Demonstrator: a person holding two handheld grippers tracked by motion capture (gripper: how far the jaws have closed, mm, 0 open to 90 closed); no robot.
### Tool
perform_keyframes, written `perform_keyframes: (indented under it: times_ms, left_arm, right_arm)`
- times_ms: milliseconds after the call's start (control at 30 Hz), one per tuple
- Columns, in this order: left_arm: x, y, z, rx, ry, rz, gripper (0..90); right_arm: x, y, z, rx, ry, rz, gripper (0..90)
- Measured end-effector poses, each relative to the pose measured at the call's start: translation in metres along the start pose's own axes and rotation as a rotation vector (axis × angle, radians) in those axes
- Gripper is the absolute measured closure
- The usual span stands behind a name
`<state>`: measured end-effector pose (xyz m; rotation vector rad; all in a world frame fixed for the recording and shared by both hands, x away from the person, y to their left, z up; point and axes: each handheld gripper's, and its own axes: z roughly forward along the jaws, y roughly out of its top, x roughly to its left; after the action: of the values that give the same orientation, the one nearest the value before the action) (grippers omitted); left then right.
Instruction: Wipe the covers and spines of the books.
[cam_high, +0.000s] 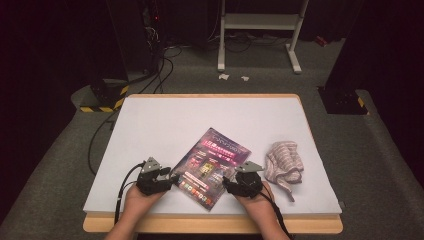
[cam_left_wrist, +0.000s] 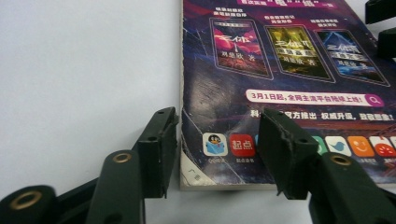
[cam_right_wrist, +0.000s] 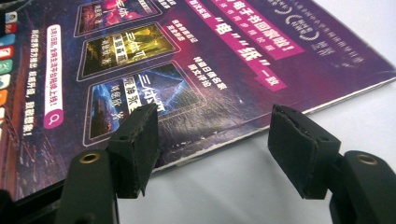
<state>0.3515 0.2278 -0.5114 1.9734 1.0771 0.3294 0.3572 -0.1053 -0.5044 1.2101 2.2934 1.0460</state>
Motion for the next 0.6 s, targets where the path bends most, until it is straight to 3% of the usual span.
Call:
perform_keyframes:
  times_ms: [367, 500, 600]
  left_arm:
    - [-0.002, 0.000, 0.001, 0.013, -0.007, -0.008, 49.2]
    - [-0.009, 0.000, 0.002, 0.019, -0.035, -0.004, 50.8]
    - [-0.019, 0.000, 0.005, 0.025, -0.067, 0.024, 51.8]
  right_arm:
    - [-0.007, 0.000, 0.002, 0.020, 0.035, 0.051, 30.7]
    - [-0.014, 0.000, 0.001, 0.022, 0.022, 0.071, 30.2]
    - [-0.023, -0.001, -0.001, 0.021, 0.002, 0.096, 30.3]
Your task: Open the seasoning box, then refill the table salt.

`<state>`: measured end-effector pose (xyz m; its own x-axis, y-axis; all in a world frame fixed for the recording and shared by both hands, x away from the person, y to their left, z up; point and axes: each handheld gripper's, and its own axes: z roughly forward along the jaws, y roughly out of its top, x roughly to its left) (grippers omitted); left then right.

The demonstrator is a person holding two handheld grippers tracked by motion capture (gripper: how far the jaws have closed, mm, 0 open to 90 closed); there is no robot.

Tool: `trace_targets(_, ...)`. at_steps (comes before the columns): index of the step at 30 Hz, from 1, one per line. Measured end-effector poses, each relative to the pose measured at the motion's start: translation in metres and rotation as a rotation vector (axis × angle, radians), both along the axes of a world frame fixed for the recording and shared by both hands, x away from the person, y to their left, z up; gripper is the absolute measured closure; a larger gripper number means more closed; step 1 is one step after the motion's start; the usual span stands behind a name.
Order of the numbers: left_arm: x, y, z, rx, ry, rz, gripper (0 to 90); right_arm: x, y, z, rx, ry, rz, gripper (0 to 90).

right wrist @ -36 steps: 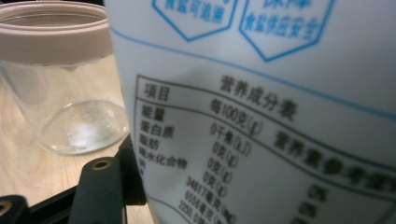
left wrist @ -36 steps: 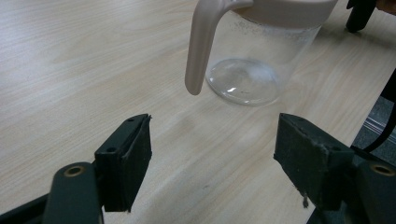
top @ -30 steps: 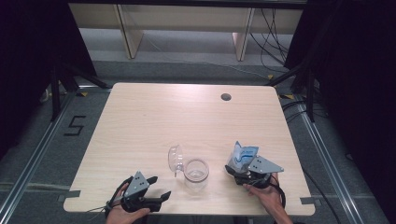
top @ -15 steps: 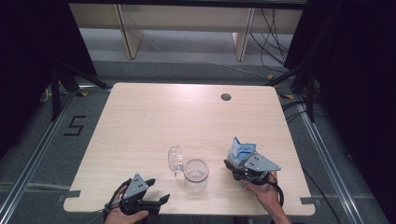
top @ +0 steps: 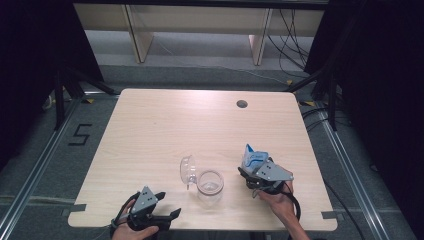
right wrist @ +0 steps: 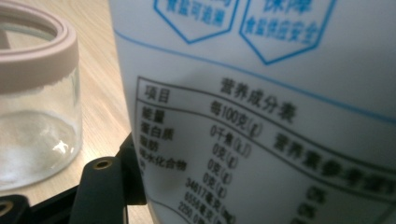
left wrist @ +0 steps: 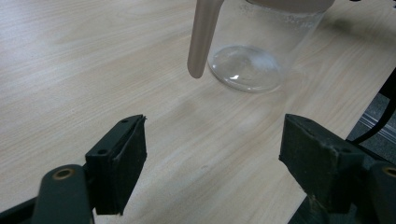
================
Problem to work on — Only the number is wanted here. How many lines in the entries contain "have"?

Solution for this task — 2